THE TASK:
Every line with the string "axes" should be copied from the data.
──────── DATA SHOWN ────────
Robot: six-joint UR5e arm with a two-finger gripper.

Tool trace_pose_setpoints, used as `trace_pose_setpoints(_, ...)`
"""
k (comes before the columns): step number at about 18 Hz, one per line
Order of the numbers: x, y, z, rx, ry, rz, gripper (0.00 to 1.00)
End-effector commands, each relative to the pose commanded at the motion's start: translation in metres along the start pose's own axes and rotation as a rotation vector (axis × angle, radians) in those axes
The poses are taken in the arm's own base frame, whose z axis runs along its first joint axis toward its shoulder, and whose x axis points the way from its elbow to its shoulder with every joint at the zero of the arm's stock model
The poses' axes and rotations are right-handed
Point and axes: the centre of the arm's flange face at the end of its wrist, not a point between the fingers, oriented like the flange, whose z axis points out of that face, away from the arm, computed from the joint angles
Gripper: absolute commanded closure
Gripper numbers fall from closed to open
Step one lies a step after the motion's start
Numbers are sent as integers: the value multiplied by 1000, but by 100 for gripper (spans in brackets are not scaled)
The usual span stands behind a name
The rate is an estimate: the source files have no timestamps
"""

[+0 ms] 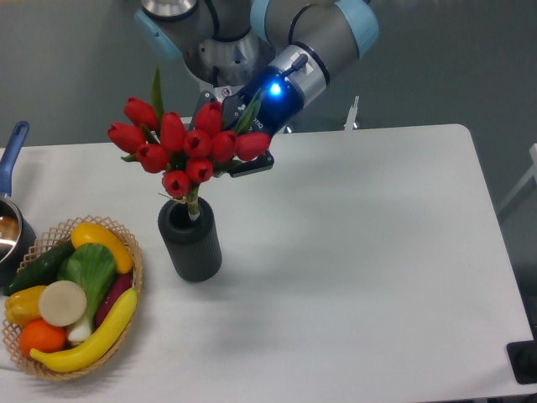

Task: Pick up the flowers from the vase
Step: 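Lift the tulip bunch straight up out of the black vase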

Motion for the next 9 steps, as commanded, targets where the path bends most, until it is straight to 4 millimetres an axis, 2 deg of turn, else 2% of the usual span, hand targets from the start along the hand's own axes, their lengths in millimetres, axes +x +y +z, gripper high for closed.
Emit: trace_pose_setpoints(9,-4,-16,-12,56,11,-19,69)
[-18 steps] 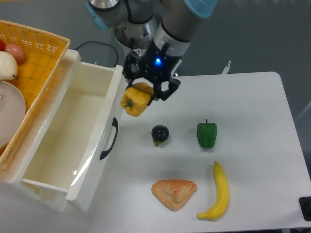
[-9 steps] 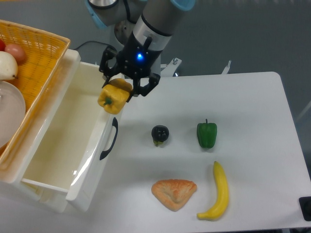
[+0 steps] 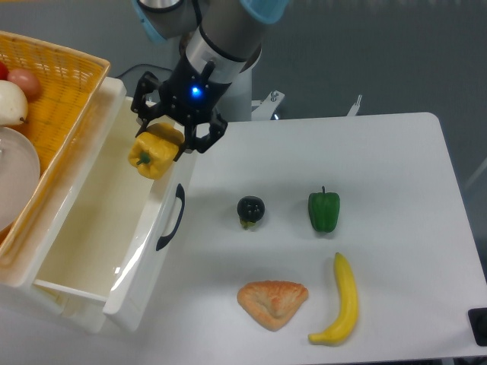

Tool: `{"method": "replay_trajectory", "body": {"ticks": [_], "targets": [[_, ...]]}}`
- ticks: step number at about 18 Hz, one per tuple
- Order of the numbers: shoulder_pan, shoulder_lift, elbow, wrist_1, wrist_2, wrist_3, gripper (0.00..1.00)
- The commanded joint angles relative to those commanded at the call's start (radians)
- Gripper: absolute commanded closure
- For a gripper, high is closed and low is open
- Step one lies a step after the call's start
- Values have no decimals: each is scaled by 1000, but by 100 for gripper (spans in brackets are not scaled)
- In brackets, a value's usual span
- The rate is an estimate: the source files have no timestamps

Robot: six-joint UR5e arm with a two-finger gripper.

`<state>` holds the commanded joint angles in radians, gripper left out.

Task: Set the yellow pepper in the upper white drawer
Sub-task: 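Carry the yellow pepper over the open white drawer and lower it, then open the gripper to release the pepper into the drawer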

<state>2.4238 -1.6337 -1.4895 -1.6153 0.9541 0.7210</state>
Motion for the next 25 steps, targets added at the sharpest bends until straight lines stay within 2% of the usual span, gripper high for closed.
{"method": "replay_trajectory", "body": {"ticks": [7, 10, 11, 12, 13, 14, 16, 18, 20, 22, 23, 24, 25], "targets": [[-37, -17, -6, 38, 3, 2, 83], [-48, -23, -9, 60, 5, 2, 77], [-49, -25, -9, 67, 5, 3, 72], [-49, -28, -9, 77, 5, 6, 62], [-51, -29, -9, 84, 5, 11, 57], [-51, -29, -11, 92, 6, 11, 55], [-60, -31, -11, 100, 6, 15, 44], [-65, -35, -12, 104, 6, 21, 42], [-66, -35, -15, 115, 6, 37, 21], [-71, -35, -17, 118, 6, 43, 19], [-74, -35, -20, 121, 6, 48, 14], [-75, -35, -23, 123, 6, 54, 5], [-77, -35, -23, 123, 6, 58, 4]]}}
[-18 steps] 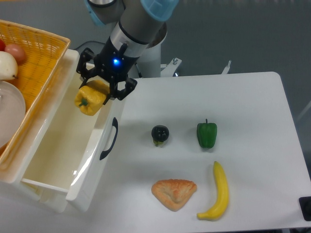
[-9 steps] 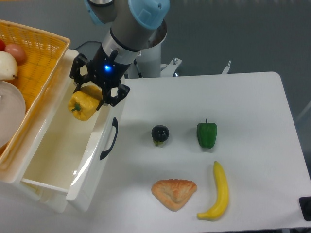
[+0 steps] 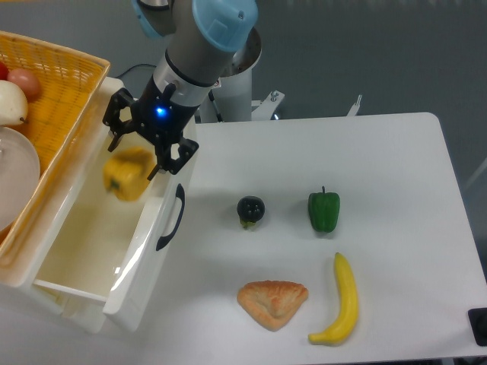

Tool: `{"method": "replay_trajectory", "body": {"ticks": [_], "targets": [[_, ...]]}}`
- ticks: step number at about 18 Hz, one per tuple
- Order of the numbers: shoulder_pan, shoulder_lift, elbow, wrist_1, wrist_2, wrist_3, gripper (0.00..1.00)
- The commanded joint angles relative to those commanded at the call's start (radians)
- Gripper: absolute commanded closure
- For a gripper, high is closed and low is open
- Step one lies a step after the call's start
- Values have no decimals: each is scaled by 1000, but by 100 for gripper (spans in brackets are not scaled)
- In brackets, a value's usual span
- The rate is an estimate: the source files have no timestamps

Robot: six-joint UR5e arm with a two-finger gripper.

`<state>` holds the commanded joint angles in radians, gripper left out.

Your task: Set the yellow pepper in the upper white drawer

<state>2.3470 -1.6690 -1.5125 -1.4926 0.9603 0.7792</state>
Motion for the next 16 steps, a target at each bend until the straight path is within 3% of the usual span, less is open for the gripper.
{"method": "replay_trajectory", "body": {"ticks": [5, 11, 16], "targets": [[0, 0, 2, 6, 0, 2, 1], [55, -5, 2, 121, 0, 5, 0], [100, -29, 0, 138, 58, 141, 0]]}}
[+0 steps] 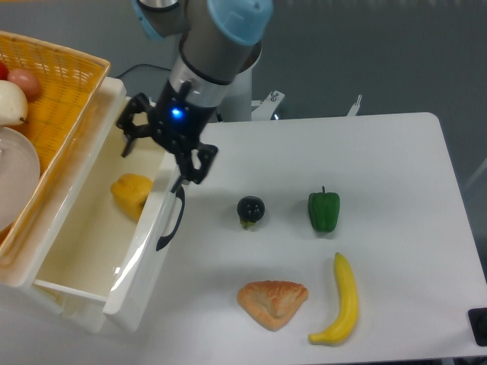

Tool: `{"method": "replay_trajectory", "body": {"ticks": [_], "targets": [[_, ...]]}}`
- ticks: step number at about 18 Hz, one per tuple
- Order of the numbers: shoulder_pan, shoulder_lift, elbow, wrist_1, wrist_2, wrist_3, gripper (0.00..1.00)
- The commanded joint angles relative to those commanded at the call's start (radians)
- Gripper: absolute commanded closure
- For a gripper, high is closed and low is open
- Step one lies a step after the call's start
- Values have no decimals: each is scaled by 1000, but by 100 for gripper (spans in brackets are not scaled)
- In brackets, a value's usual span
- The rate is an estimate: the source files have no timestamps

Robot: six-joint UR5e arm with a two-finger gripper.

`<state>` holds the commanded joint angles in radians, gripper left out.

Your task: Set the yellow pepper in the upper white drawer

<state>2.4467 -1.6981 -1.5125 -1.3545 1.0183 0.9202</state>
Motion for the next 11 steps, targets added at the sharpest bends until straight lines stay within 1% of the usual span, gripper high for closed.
{"method": "replay_trajectory", "body": {"ticks": [3, 9, 11], "targets": [[0, -9, 2, 2, 86, 83, 0], [8, -23, 3, 3, 187, 276, 0], [8, -50, 9, 0, 250, 371, 0]]}}
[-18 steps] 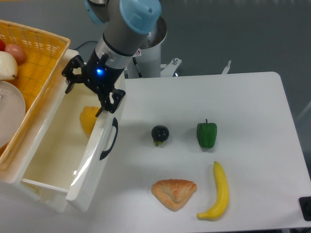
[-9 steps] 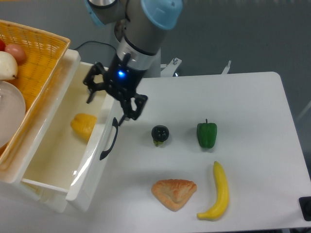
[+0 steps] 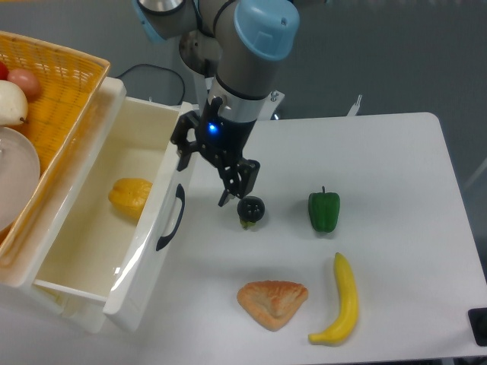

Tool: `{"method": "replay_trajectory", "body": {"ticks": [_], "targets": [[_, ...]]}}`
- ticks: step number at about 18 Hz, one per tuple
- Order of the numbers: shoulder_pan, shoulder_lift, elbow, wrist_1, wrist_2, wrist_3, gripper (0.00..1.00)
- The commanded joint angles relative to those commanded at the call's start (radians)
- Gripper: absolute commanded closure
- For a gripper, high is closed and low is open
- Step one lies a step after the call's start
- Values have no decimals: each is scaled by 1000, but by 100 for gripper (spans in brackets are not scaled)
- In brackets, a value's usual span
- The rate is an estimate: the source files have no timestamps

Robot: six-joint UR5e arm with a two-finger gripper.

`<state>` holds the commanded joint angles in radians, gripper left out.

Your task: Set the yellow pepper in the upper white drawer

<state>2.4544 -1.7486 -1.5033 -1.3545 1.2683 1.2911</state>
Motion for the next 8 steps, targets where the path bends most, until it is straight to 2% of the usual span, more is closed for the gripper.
{"method": "replay_trajectory", "body": {"ticks": [6, 8], "targets": [[2, -55, 3, 12, 42, 53, 0], [6, -77, 2, 47, 42, 51, 0]]}}
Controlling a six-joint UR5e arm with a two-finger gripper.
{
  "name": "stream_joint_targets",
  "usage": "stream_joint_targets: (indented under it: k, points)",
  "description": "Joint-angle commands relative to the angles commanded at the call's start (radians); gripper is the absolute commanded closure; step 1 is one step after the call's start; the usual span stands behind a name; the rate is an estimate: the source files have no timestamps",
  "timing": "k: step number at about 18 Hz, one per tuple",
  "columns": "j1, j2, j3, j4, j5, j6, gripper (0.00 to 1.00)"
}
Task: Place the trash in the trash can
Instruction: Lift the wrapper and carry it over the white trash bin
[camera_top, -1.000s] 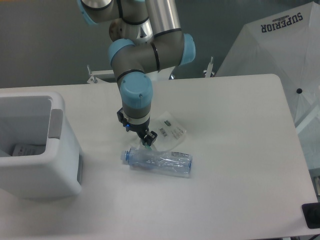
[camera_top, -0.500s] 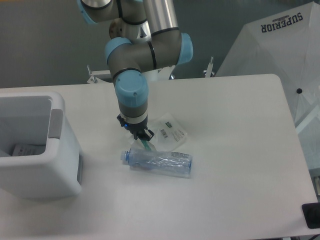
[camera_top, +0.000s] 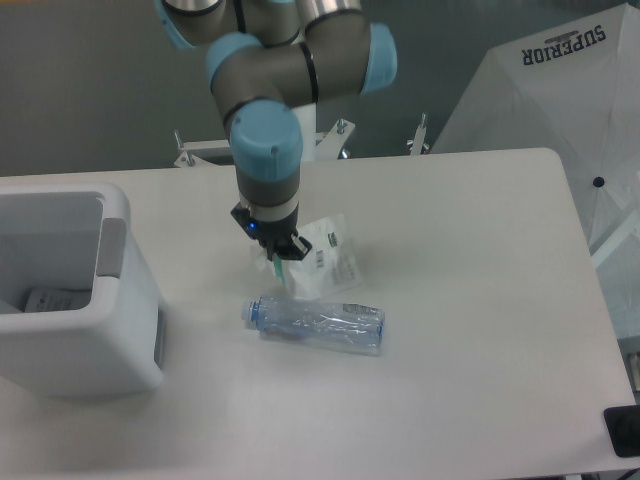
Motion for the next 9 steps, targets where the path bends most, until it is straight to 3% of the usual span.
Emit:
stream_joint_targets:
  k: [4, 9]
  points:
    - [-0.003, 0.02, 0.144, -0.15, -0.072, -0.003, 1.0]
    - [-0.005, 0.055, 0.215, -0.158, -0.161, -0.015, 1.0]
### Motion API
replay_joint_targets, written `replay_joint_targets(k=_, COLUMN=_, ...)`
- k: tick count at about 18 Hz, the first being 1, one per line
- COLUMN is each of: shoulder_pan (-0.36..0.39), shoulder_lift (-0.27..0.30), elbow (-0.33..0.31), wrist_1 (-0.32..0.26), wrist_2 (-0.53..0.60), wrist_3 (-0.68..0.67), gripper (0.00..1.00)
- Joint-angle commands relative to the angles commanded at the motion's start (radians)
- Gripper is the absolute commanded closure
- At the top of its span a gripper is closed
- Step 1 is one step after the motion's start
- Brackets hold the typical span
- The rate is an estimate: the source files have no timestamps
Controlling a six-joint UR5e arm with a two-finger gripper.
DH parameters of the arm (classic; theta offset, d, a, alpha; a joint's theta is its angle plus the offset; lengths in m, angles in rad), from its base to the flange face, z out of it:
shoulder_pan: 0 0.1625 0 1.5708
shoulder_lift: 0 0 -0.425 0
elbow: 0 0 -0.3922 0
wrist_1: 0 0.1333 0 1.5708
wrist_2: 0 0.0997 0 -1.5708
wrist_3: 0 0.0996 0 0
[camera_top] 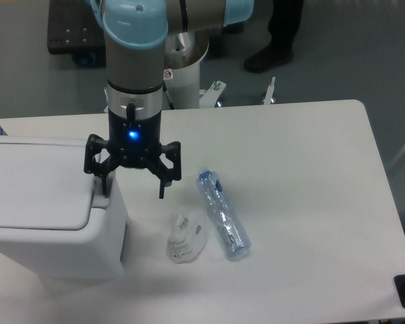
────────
EXERCISE RESPONSE:
End-effector commands, each relative to the pose commanded at the motion's start: translation in metres along the start pose's own axes and rotation as a rotation vector (axis × angle, radians) in those axes
The poses' axes and rotations are right-handed
Point and axes: the centre of the arm's flange face at the end of its wrist, not a point between the fingers, oriented like the flange, whose z axis points out of that face, away from the arm, computed from the joint angles
Motion for the next 9 steps, as commanded, targets where the path bends most, until it is straight to 4 millimetres an axis, 2 deg of turn, else 2% of the usual span, hand targets from the start along the hand's own axes, their lengths in millimetres, axes +x +y +z, gripper high for closed.

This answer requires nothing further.